Dust buster for the Moon, curious pattern appears on Canadian beach, borderline collider – Physics World

Science


Lunar dust
Busted: microscope image of simulated lunar dust. (Courtesy: IMPACT lab/CU Boulder)

The Moon is a dusty place, and this could be a real problem for future colonists. “Lunar dust sticks to all kinds of surfaces — spacesuits, solar panels, helmets — and it can damage equipment,” explains Xu Wang, who is a research associate in the Laboratory for Atmospheric and Space Physics at Colorado University Boulder.

To solve this problem, Wang and colleagues in Boulder developed an electron gun that could be used to disperse lunar dust. Why not simply use a feather duster? Moon dust is sticky because it acquires electric charge by being bombarded by radiation from the Sun. Firing electrons at the dust particles gives them even more charge, causing the particles to repel each other and disperse.

The team tested their lunar “dust buster” in a vacuum chamber using dust particles similar to those found on the Moon. “It literally jumps off,” says Benjamin Farr, who completed the work as an undergraduate student in physics at Boulder. You can read more about the research in CU Boulder Today.
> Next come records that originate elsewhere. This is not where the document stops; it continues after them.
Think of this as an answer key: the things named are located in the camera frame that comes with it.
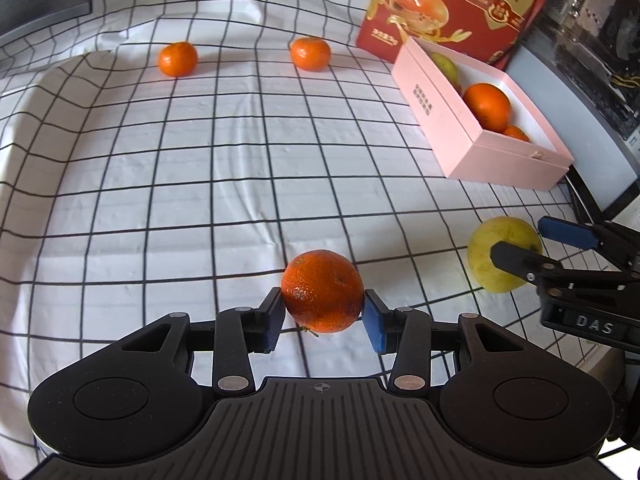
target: yellow pear
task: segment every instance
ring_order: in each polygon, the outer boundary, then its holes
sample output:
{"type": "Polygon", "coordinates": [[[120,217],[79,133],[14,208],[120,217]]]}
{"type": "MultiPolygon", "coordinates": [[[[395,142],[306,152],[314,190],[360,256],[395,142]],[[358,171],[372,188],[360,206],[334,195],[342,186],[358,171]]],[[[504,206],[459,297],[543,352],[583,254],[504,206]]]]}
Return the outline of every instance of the yellow pear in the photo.
{"type": "Polygon", "coordinates": [[[471,235],[466,257],[475,279],[489,292],[511,292],[526,282],[494,266],[491,247],[498,242],[507,242],[538,254],[542,254],[542,243],[533,227],[524,220],[508,216],[483,222],[471,235]]]}
{"type": "Polygon", "coordinates": [[[444,77],[446,77],[449,80],[449,82],[456,88],[456,90],[458,90],[458,93],[460,93],[460,90],[459,90],[460,82],[458,80],[458,77],[459,77],[458,67],[456,66],[456,64],[452,60],[450,60],[447,56],[439,52],[431,52],[429,54],[429,57],[431,58],[433,63],[438,67],[438,69],[440,69],[440,71],[444,74],[444,77]]]}

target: tangerine
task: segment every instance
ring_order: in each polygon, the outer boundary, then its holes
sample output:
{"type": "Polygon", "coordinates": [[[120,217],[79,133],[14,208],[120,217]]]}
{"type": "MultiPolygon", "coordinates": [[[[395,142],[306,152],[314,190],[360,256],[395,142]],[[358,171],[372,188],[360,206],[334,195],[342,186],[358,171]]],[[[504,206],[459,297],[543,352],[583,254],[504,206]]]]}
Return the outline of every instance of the tangerine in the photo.
{"type": "Polygon", "coordinates": [[[319,333],[340,332],[358,319],[364,287],[344,256],[318,249],[296,256],[282,275],[284,304],[301,327],[319,333]]]}
{"type": "Polygon", "coordinates": [[[183,77],[198,64],[198,51],[188,41],[167,45],[158,54],[158,68],[169,77],[183,77]]]}
{"type": "Polygon", "coordinates": [[[289,48],[291,60],[301,70],[324,70],[331,60],[331,47],[322,38],[298,38],[289,48]]]}
{"type": "Polygon", "coordinates": [[[462,99],[485,130],[501,133],[509,124],[511,102],[497,86],[476,83],[466,89],[462,99]]]}
{"type": "Polygon", "coordinates": [[[432,32],[449,21],[449,9],[442,0],[390,0],[390,3],[413,30],[432,32]]]}
{"type": "Polygon", "coordinates": [[[507,137],[513,137],[514,139],[520,139],[526,142],[531,142],[529,137],[527,137],[527,134],[523,132],[521,129],[519,129],[519,127],[514,126],[513,124],[509,124],[509,126],[507,126],[502,131],[502,134],[506,135],[507,137]]]}

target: blue gripper pad
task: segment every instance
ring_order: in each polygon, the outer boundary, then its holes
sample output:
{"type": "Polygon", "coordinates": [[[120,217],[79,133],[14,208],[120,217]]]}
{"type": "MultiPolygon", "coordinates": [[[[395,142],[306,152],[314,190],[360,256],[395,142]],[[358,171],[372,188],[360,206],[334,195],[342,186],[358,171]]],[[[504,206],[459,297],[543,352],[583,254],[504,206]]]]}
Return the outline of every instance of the blue gripper pad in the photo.
{"type": "Polygon", "coordinates": [[[284,323],[285,313],[284,300],[282,299],[282,295],[278,295],[273,306],[267,311],[267,326],[262,334],[265,353],[275,350],[276,343],[280,336],[280,330],[282,330],[282,324],[284,323]]]}
{"type": "Polygon", "coordinates": [[[595,249],[600,242],[589,227],[549,216],[543,216],[538,220],[538,231],[543,238],[549,238],[582,250],[595,249]]]}
{"type": "Polygon", "coordinates": [[[362,322],[364,323],[364,328],[367,331],[373,349],[378,354],[384,353],[386,349],[386,333],[382,322],[382,313],[375,307],[367,295],[364,297],[362,322]]]}

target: circular pad
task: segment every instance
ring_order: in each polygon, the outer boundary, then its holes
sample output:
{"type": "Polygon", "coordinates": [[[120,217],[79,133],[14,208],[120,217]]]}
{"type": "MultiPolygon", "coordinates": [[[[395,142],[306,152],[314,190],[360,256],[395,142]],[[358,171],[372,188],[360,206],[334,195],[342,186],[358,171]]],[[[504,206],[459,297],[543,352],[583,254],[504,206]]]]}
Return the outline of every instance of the circular pad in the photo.
{"type": "Polygon", "coordinates": [[[139,412],[149,398],[139,382],[120,377],[98,379],[76,392],[76,410],[97,420],[116,420],[139,412]]]}
{"type": "Polygon", "coordinates": [[[495,389],[494,399],[502,410],[524,420],[553,418],[569,404],[569,397],[560,386],[533,377],[502,383],[495,389]]]}

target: open pink box
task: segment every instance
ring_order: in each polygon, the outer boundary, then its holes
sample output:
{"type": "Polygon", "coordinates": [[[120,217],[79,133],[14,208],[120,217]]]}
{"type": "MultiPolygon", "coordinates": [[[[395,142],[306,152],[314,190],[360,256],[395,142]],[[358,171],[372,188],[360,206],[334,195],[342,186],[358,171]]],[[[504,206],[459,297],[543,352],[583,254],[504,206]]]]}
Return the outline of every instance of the open pink box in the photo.
{"type": "Polygon", "coordinates": [[[438,44],[409,38],[392,76],[447,177],[546,190],[574,161],[533,102],[497,68],[438,44]],[[463,89],[484,82],[505,92],[513,107],[511,124],[521,128],[531,142],[483,130],[428,52],[440,52],[457,65],[463,89]]]}
Folks on Lina Island off the coast of British Columbia have been scratching their heads over a strange pattern of crushed seashells that has appeared on a local beach (see above figure). The white shells form a rectangular lattice on the beach and local councillor Billy Yovanovich says that the pattern is a natural phenomenon. However, government scientist Richard Thomson disagrees and says that the pattern was made by humans – possibly as a prank.

So, is this a practical joke, or an example of an emergent phenomenon driven by the action of waves and currents? I’m no expert, but I’m with Yovanovich. You can read more about these patterns on the CBC website.

In 1977 the Nobel laureate Leon Lederman published a tongue-in-cheek proposal to build a collider using existing subway tunnels in New York City. The city was suffering a financial crisis and Lederman reckoned physicists could acquire the tunnels for a knock-down price.

Hot political issue

Lederman’s proposal has inspired Caltech physicist David Hitlin to propose building another collider to address a hot political issue of today – building a wall on the US–Mexican border. In “The Very Big ILC”, Hitlin describes how long, straight sections of the border between the states of Sonora and Arizona could blocked by a huge linear particle collider.

Hitlin’s collider would be 300 km long and could achieve a centre-of-mass energy of 5 TeV. In contrast the proposed International Linear Collider in Japan is a mere 31 km long with an initial energy of 250 GeV. What’s more, with the addition of a bit or razor wire on top, Hitlin says the structure would meet Donald Trump’s specifications for a border wall.

And what would Hitlin call the facility? The TrumpILC, of course.